To do:
From the line containing "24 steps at" down to the line containing "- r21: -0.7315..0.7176" in the records below, reproduce every line exactly, ends included, and omit all others.
BEGIN
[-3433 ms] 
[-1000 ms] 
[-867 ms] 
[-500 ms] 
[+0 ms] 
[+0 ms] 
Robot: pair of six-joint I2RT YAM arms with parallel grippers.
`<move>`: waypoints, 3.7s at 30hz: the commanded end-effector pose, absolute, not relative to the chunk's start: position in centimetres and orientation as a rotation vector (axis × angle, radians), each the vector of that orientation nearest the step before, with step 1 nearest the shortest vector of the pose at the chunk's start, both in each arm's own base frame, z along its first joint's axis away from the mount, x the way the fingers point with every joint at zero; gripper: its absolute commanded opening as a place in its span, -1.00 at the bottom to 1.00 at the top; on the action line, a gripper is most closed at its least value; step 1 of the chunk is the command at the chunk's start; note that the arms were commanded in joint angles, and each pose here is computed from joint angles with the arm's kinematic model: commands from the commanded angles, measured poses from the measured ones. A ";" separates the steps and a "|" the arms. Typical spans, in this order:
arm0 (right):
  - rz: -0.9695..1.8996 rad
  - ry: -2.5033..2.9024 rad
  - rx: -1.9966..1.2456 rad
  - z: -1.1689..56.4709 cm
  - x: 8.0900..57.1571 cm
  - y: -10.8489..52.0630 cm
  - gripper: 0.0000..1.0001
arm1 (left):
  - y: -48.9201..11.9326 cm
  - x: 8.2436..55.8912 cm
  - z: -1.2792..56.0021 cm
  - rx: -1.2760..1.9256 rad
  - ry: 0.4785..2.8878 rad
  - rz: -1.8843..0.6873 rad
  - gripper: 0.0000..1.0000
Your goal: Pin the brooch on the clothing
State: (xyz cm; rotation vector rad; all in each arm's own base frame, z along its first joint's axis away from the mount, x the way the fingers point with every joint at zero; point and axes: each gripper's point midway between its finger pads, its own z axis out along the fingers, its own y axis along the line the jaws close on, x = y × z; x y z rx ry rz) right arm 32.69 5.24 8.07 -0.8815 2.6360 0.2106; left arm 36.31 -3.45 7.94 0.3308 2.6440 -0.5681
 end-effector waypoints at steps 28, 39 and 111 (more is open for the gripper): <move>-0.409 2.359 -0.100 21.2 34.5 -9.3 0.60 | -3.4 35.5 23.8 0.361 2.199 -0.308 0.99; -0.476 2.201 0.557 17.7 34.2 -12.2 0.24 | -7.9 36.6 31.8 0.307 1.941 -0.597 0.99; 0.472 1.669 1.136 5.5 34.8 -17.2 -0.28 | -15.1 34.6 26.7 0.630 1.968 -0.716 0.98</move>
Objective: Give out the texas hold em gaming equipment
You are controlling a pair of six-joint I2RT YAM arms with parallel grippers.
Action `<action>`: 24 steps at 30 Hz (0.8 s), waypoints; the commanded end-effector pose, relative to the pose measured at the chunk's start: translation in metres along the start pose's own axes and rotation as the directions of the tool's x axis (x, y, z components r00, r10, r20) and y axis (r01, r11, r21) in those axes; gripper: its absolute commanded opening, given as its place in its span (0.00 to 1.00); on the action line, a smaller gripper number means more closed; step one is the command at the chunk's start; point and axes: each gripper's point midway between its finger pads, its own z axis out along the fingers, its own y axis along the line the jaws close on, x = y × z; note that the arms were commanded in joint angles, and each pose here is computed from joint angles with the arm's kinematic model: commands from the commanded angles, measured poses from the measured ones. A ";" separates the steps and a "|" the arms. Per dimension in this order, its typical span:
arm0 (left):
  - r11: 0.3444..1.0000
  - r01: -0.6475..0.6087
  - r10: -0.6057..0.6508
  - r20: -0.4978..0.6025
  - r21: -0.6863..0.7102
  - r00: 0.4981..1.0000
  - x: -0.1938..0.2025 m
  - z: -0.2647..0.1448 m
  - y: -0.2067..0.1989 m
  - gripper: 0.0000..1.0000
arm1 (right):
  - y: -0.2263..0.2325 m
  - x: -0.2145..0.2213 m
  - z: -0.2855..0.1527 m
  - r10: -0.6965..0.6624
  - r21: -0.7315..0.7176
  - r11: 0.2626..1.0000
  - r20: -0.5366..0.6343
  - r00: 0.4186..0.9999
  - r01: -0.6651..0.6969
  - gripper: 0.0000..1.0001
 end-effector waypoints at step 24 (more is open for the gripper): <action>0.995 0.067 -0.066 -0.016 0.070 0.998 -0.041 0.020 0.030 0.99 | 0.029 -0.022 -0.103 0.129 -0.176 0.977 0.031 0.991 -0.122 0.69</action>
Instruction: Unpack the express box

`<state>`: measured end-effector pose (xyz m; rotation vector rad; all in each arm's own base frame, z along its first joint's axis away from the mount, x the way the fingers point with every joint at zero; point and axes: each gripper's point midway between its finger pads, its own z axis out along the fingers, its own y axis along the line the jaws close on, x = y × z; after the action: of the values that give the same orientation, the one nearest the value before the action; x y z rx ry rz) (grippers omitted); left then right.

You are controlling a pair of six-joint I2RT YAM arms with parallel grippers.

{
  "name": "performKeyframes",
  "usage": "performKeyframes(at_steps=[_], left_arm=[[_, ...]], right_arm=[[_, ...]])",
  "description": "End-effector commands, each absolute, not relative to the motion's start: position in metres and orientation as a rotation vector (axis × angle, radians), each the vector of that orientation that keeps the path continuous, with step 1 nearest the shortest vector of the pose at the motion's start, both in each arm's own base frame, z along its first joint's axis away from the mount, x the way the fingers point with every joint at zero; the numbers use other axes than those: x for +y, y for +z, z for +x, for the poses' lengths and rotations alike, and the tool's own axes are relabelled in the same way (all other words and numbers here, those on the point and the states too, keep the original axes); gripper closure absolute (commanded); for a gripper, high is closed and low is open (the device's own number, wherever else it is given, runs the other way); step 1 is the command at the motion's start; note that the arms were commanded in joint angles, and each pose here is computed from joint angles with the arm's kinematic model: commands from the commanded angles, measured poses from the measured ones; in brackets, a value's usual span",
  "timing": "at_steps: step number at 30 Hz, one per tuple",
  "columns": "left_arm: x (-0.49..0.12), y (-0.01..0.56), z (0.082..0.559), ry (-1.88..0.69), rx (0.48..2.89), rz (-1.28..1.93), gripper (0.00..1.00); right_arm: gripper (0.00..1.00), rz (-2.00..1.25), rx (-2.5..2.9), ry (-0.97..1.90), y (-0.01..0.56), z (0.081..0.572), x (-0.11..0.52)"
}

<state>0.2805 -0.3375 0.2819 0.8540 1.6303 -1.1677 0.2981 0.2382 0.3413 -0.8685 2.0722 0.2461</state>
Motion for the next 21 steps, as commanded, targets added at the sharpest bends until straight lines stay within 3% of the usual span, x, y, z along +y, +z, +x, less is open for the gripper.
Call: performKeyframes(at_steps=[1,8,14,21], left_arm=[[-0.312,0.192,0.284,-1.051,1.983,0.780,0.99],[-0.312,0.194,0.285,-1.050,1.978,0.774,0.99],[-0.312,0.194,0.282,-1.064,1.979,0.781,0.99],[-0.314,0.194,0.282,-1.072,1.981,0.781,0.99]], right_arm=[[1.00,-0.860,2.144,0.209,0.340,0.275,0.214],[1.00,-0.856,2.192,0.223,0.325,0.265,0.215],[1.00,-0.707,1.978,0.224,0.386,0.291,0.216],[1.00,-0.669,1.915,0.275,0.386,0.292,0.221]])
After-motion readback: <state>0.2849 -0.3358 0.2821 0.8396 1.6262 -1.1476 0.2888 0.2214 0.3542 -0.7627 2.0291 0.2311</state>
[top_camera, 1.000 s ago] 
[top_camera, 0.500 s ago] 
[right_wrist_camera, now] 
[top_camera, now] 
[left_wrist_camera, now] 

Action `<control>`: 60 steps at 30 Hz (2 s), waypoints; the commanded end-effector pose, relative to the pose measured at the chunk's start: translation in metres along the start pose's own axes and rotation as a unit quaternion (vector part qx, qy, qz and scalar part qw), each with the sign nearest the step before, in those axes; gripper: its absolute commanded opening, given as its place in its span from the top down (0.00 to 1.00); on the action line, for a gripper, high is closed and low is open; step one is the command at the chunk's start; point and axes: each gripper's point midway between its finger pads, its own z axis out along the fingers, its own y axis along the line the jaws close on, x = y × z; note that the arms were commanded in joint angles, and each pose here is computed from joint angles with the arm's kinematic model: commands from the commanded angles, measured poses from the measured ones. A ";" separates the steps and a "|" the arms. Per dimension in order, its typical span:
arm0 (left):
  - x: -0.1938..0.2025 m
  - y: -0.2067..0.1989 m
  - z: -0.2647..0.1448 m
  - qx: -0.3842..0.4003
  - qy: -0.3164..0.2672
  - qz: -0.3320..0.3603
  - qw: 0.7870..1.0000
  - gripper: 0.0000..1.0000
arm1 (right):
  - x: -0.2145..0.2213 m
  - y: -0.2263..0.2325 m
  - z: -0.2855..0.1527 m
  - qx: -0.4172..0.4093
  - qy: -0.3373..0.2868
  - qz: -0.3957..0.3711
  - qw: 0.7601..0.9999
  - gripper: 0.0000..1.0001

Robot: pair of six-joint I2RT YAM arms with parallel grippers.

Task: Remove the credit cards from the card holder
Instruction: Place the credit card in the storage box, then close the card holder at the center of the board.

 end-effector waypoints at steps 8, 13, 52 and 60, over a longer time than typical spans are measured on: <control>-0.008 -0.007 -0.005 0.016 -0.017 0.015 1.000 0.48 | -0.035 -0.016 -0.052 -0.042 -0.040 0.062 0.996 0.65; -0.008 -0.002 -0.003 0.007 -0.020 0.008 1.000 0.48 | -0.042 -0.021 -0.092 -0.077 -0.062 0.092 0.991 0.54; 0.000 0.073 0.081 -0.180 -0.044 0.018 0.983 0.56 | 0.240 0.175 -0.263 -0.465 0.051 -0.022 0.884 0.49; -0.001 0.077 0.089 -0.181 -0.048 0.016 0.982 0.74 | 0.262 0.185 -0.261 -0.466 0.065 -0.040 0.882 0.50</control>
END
Completed exercise:
Action `<action>`: 24 steps at 30 Hz (0.8 s), waypoints; the commanded end-effector pose, relative to the pose measured at the chunk's start: translation in metres along the start pose's own axes and rotation as the directions of the tool's x axis (x, y, z components r00, r10, r20) and y axis (r01, r11, r21) in those axes; gripper: its absolute commanded opening, given as its place in its span (0.00 to 1.00); on the action line, a smaller gripper number means more closed; step one is the command at the chunk's start; point and axes: each gripper's point midway between its finger pads, its own z axis out along the fingers, its own y axis along the line the jaws close on, x = y × z; note that the arms were commanded in joint angles, and each pose here is computed from joint angles with the arm's kinematic model: commands from the commanded angles, measured poses from the measured ones. A ";" separates the steps and a "|" the arms. Per dimension in this order, its typical span:
arm0 (left):
  - r11: 0.3444..1.0000
  - r01: -0.6475..0.6087
  - r10: -0.6057..0.6508
  - r20: -0.4978..0.6025
  - r21: -0.6863..0.7102
  - r00: 0.4981..1.0000
  - x: -0.1938..0.2025 m
  - z: -0.2647..0.1448 m
  - y: -0.2067..0.1989 m
  - gripper: 0.0000..1.0000
arm1 (right):
  - y: -0.2263..0.2325 m
  - x: -0.2145..0.2213 m
  - z: -0.2855..0.1527 m
  - r10: -0.6965..0.6624
  - r21: -0.7315..0.7176

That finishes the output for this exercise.